**PROBLEM DESCRIPTION**. The lines to return begin at the one containing "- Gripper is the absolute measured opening" and end at the final line of the material; output them exactly and only them.

-*-

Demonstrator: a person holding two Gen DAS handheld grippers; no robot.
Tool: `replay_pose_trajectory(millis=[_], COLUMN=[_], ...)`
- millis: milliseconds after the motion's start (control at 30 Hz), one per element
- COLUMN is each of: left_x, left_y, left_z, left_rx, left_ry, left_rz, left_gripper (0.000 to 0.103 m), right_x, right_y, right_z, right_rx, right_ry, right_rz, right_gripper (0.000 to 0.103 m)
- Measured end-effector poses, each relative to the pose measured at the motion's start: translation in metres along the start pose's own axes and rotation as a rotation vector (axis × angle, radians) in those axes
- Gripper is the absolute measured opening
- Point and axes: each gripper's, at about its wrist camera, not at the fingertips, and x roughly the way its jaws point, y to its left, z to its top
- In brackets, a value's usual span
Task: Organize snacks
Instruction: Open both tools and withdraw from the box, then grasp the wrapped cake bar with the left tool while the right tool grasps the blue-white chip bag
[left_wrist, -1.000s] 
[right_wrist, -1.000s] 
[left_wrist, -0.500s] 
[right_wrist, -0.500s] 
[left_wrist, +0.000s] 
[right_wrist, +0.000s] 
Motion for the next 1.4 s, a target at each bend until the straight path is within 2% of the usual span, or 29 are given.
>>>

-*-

**RESPONSE FOR THIS EXERCISE**.
- Gripper is the absolute measured opening
- Point and axes: each gripper's, at about its wrist camera, not at the fingertips, and x roughly the way its jaws point, y to its left, z to its top
- In brackets, a value's usual span
Task: Organize snacks
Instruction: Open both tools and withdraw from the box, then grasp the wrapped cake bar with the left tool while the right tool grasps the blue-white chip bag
[left_wrist, -1.000s] 
[right_wrist, -1.000s] 
[left_wrist, -0.500s] 
[right_wrist, -0.500s] 
[left_wrist, +0.000s] 
[right_wrist, +0.000s] 
Motion for the next 1.4 s, a target at each bend until the straight path is within 2% of the usual span, or 29 are given.
>>>

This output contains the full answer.